10

In Stein's Harmonic Analysis: Real-Variable Methods, Orthogonality and Oscillatory Integrals, he defines tempered distribution ($\mathscr S'$) as continuous linear functionals from the Schwartz class. Here, the continuity is given with respect to the family of seminorms \begin{equation*}\|\Phi\|_{\alpha,\beta}=\sup_{x\in\mathbb R^N}|x^\alpha\partial^\beta_x\Phi(x)|.\end{equation*} Then, without any further clarification, he proceeds to discuss convolutions between a tempered distribution and functions in the Schwartz family. This is where I get puzzled. If the tempered distributions are functionals, what is this convolution supposed to mean? It seems as if he (and every other source, for that matter) was assuming these functionals can be clearly identified with some functions. My question is: how do you make this identification?

I was thinking, as Schwartz functions are in $L^2$, maybe the identification is the one given by Riesz representation theorem. However, I think this is not possible as the topology we are considering in the Schwartz class is different from that of $L^2$. Moreover, while discussing $H^p$ spaces, he claims that, for $p>1$, $L^p$ is the same as $H^p$. Here, he is using again this identification that I don't quite get and, if my hypothesis was correct that the identification is made through Riesz representation theorem, this should mean $H^2=L^2=\mathscr S'$. This seems a bit strange to me. Another thing that's worrying me as well is the fact that he is discussing, without a prior definition, bounded distributions. Of course, if these were elements of $L^2$'s dual, they would be automatically bounded, so this is another hint that my original assumption about the identification is wrong.

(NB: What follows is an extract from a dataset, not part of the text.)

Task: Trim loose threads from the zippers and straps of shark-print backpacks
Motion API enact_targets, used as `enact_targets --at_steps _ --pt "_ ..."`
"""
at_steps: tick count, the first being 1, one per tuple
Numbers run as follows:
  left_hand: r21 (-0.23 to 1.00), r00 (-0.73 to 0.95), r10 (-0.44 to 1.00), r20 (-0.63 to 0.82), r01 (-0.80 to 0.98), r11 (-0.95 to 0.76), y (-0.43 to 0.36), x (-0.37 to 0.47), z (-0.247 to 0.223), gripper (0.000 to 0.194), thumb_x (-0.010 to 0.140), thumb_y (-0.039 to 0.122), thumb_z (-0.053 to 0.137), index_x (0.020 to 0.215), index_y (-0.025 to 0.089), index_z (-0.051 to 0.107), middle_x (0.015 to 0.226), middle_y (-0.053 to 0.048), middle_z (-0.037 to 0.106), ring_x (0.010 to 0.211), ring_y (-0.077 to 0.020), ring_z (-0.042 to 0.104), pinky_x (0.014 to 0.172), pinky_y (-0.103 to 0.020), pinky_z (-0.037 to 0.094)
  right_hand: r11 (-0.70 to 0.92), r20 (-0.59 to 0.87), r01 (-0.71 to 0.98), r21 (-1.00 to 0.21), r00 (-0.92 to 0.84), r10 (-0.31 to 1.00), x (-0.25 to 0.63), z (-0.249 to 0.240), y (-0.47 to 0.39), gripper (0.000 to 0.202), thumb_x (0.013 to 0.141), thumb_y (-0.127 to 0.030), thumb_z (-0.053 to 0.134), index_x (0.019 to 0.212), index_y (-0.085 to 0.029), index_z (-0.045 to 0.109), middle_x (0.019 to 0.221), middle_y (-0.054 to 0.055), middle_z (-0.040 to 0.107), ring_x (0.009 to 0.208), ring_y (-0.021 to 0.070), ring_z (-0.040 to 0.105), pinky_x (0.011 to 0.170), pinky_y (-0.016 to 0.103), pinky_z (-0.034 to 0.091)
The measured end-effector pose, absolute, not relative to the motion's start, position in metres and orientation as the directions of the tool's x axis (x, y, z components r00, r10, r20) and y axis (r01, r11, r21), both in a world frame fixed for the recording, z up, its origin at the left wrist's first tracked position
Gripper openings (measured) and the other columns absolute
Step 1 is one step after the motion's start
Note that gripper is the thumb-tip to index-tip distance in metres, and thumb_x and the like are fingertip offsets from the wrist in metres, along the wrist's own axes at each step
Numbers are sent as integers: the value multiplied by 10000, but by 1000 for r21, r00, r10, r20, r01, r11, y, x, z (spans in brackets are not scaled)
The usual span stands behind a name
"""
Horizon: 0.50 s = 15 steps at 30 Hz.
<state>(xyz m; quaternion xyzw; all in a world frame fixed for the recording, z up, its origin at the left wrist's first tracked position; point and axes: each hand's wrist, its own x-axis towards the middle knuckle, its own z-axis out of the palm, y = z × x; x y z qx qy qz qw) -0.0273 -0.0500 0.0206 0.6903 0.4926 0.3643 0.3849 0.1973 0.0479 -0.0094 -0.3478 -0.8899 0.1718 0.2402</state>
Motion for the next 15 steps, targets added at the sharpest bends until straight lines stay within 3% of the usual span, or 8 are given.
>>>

I think this is a very basic question, but I don't find any source in which this is specifically discussed and clarify. How can we talk about an object as both a tempered distribution (an element of $\mathscr S'$) and a function defined on $\mathbb R^N$?

  • 1
    There is a discussion of the convolution of a temperate distribution with a Schwartz function, and the result being a smooth temperate function in my previous answer https://mathoverflow.net/questions/72450/can-distribution-theory-be-developed-riemann-free/351028#351028 – Abdelmalek Abdesselam Dec 29 '23 at 14:39

4 Answers4

10

We don’t need to identify distributions with functions to meaningfully discuss convolution with distributions. Most distributions can’t be identified with functions. Any operation normally defined between functions we define for distributions using duality, by determining how it acts on Schwartz functions. Let $\langle g,\phi\rangle$ be the evaluation pairing between a distribution $g$ and a Schwartz function $\phi$, i.e. $g: \phi \mapsto \langle g,\phi\rangle$. Notice that if $g$ is a locally integrable function, this pairing is just the $L^2$ inner product.

The strategy for determining the proper dual formulation for a statement about distributions is to assume all objects involved are nice functions, then move things around until we have an evaluation pairing between a distribution and a Schwartz function. For example, to make sense of the the action of the distribution $g*\psi$ on a Schwartz function $\phi$, where $g$ is a distribution and $\psi$ is Schwartz, if $g$ were nice we could use Fubini to get

$$\begin{align} \langle g*\psi, \phi \rangle &= \int \phi(x) \int g(y)\psi(x-y) dydx \\ &= \int g(y) \int \phi(x)\psi(x-y)dx dy \\ &= \langle g, \phi*R\psi\rangle \end{align}$$

Where $R$ is the reflection operator $R:\psi(x)\mapsto \psi(-x)$. With this in mind, we define by duality $\langle g*\psi, \phi \rangle = \langle g, \phi*R\psi\rangle$. This determines the behavior of the distribution $g*\psi$ uniquely, since we know how $g$ acts on Schwartz functions. Of course, there’s some details here you can check, like the fact that $g*\psi$ is indeed a tempered distribution, that convolution of Schwartz functions is Schwartz, etc.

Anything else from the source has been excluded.